● What the exercise asks: Please find every line in the records below that contains the word "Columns", and copy it.

● Data for analysis:
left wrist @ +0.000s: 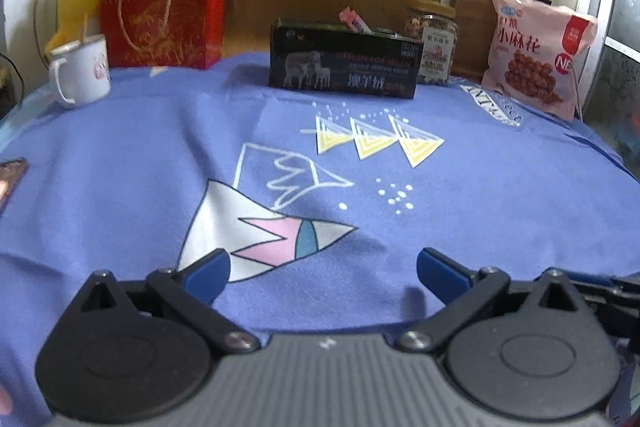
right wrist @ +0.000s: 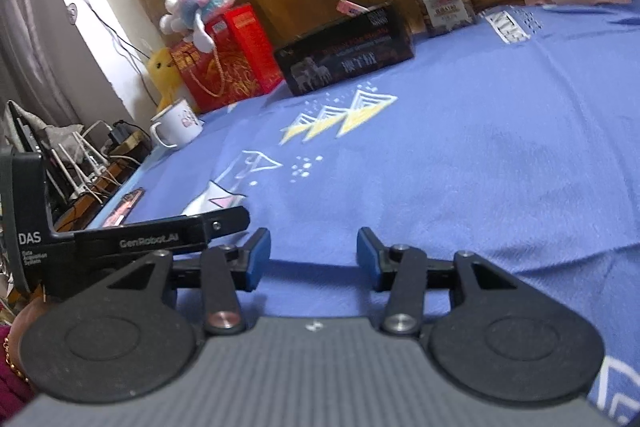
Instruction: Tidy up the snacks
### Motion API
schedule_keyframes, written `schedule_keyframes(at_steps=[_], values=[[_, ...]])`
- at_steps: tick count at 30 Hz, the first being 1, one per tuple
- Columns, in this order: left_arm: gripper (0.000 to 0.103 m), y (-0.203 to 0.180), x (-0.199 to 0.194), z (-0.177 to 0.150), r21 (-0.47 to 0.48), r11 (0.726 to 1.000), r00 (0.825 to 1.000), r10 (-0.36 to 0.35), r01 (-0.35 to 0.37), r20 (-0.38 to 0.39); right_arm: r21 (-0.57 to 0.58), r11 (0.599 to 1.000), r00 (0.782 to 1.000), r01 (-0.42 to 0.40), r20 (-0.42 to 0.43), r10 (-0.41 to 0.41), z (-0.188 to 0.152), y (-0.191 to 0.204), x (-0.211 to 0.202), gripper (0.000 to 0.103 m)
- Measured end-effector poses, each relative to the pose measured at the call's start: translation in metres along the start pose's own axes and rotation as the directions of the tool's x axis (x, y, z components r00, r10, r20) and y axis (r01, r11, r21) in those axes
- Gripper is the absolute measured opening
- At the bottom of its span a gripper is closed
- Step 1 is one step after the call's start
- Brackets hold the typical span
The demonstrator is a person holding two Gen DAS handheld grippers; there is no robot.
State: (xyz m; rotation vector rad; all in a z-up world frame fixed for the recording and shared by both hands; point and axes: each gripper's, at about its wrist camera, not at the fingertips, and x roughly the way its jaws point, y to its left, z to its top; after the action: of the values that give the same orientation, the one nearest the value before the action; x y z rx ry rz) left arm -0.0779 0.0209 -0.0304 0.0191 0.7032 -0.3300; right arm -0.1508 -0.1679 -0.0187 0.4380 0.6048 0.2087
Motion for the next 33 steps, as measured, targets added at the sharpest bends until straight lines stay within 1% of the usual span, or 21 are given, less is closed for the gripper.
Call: schedule_keyframes(at_steps=[3, 5, 9, 11, 13, 15, 17, 22, 24, 29, 33], values=[[0.103, -0.008, -0.015, 0.003, 0.024, 0.999, 0.999, 0.028, -0.029, 0.037, -0.04, 0.999, 0.999, 0.019, 0.049, -0.017, 0.003, 0.011, -0.012, 0.05], [0.103, -0.014, -0.029, 0.006, 0.039, 0.998, 0.997, 0.04, -0.043, 0.069, -0.058, 0.998, 0.996, 0.019, 0.084, -0.014, 0.008, 0.018, -0.022, 0.051], [0.103, -0.027, -0.055, 0.013, 0.093, 0.991, 0.986, 0.086, -0.1, 0.14, -0.093, 0.995, 0.988, 0.021, 0.156, -0.007, 0.018, 0.034, -0.043, 0.053], [0.103, -0.035, -0.066, 0.015, 0.124, 0.985, 0.981, 0.095, -0.117, 0.169, -0.109, 0.994, 0.984, 0.013, 0.177, 0.006, 0.022, 0.039, -0.052, 0.053], [0.103, -0.039, -0.074, 0.017, 0.155, 0.982, 0.979, 0.081, -0.11, 0.185, -0.113, 0.994, 0.982, -0.009, 0.184, 0.03, 0.026, 0.04, -0.06, 0.053], [0.103, -0.042, -0.082, 0.018, 0.177, 0.98, 0.979, 0.053, -0.088, 0.196, -0.111, 0.993, 0.981, -0.028, 0.188, 0.049, 0.03, 0.04, -0.065, 0.054], [0.103, -0.044, -0.09, 0.017, 0.188, 0.979, 0.975, 0.038, -0.08, 0.218, -0.118, 0.992, 0.979, -0.042, 0.196, 0.064, 0.033, 0.04, -0.071, 0.058], [0.103, -0.045, -0.107, 0.022, 0.182, 0.978, 0.96, 0.044, -0.098, 0.277, -0.148, 0.989, 0.97, -0.032, 0.233, 0.066, 0.033, 0.047, -0.081, 0.061], [0.103, -0.043, -0.112, 0.023, 0.164, 0.982, 0.958, 0.048, -0.097, 0.283, -0.158, 0.987, 0.97, -0.027, 0.236, 0.064, 0.032, 0.048, -0.081, 0.062], [0.103, -0.038, -0.115, 0.027, 0.131, 0.989, 0.97, 0.036, -0.069, 0.242, -0.174, 0.984, 0.969, -0.021, 0.238, 0.062, 0.029, 0.052, -0.079, 0.062], [0.103, -0.036, -0.117, 0.025, 0.127, 0.99, 0.974, 0.025, -0.055, 0.226, -0.177, 0.984, 0.971, -0.019, 0.23, 0.06, 0.028, 0.053, -0.077, 0.062]])
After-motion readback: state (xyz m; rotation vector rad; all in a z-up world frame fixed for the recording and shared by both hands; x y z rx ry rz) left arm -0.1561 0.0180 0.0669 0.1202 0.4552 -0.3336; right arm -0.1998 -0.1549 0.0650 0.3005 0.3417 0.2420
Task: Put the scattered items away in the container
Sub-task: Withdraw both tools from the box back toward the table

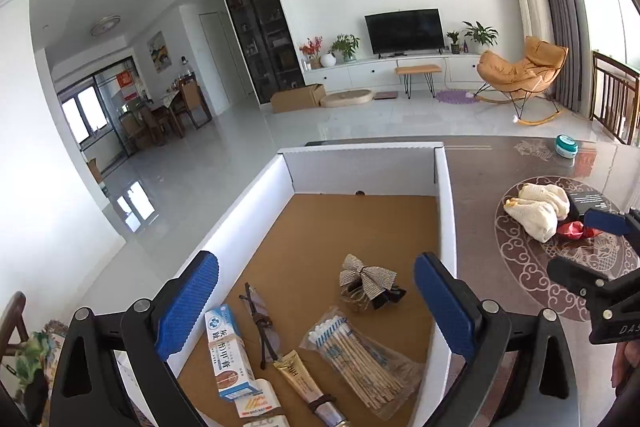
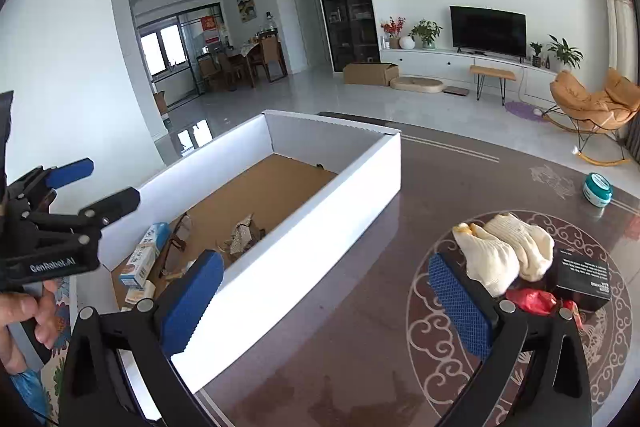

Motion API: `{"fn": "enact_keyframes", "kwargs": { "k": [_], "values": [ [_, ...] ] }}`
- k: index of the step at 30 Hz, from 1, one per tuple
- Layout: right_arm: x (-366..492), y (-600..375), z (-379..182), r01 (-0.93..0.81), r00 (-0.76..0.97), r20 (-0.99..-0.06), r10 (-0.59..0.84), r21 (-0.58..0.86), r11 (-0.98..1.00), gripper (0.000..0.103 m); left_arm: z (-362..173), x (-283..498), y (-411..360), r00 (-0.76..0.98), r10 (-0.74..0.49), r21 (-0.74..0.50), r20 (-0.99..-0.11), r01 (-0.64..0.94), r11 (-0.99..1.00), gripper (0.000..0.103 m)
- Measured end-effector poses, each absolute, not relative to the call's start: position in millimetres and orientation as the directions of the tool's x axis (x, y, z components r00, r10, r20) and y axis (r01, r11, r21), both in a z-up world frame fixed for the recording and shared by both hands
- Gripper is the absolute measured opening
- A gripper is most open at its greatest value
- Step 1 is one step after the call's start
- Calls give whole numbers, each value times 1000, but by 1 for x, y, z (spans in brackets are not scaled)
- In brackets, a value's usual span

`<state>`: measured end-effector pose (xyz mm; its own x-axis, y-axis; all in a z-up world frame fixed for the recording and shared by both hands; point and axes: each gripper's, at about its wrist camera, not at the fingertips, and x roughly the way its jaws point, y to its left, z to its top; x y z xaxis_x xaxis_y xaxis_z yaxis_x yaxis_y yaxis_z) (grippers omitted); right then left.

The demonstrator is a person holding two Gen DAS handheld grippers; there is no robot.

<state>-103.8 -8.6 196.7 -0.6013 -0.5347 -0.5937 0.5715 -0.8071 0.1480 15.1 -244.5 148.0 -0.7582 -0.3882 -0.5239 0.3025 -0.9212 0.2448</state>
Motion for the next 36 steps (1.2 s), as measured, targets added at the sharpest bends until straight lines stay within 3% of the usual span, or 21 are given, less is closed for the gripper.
{"fn": "enact_keyframes", "kwargs": {
  "k": [7, 12, 26, 29, 36],
  "values": [
    [-95, 99, 150, 452, -619, -693, -368, 68, -889, 103, 177, 22, -193, -812, -349, 226, -467, 272, -935, 101],
    [-84, 157, 128, 365, -634, -717, -290, 53, -929, 103, 186, 23, -165, -830, -344, 239, -439, 261, -935, 101],
    [-75, 216, 103, 264, -634, -736, -236, 81, -961, 103, 192, 19, -112, -853, -357, 323, -380, 239, -916, 102],
    [-75, 215, 103, 261, -634, -738, -230, 75, -962, 103, 182, 15, -103, -850, -309, 298, -426, 191, -935, 103],
    [-74, 220, 103, 219, -647, -734, -207, 80, -972, 103, 78, -13, -76, -709, -122, 157, -695, 15, -987, 103]
  ]
}}
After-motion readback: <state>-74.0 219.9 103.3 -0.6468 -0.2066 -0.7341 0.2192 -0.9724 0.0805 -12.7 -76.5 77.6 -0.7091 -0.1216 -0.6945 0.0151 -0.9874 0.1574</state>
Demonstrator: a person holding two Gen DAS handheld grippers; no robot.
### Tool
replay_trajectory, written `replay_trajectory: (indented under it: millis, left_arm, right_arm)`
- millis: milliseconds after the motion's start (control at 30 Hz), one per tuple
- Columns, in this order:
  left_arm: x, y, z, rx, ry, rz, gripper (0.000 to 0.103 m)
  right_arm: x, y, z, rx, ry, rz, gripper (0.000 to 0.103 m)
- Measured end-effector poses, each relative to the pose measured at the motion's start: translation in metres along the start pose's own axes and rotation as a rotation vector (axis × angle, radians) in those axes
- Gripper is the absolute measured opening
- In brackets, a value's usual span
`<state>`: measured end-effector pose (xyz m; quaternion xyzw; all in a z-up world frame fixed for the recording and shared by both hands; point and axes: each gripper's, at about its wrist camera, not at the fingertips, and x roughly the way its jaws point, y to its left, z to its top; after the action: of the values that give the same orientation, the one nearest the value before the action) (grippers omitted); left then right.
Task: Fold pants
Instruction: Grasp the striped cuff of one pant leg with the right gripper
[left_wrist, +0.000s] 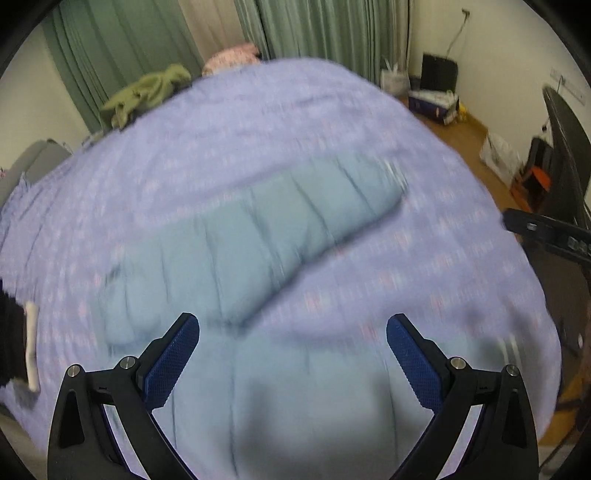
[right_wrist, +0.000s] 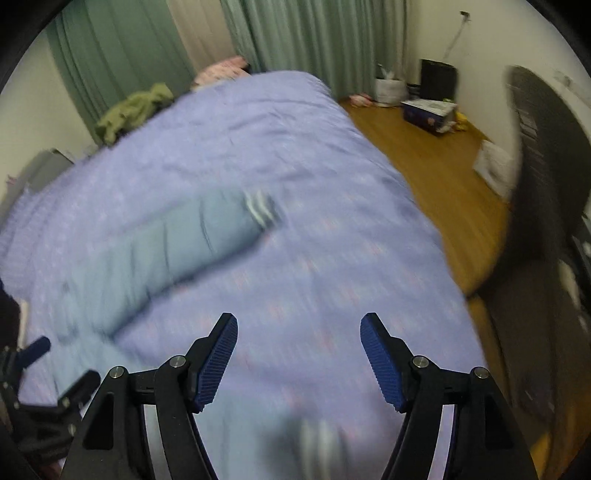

● Solution for this exercise:
- Columns, in this order: left_arm: gripper (0.000 to 0.103 m), y (-0.203 to 0.180), x (-0.199 to 0.194), z (-0.177 to 0.150), r21 (-0.47 to 0.48), r11 (0.726 to 1.000), r00 (0.825 to 1.000), r10 (-0.36 to 0.35), r01 (-0.35 to 0.37), r20 (-0.38 to 0.39); right_arm: r21 (-0.57 to 0.58), r11 (0.599 to 1.000), r00 (0.782 to 1.000), r01 (-0.42 to 0.40), r20 (-0.42 to 0.43), r10 (-0.41 to 0.41), z (-0.188 to 0.152), y (-0.191 to 0.204), x (-0.211 to 0.202), gripper (0.000 to 0.103 m)
- Columns, in this order:

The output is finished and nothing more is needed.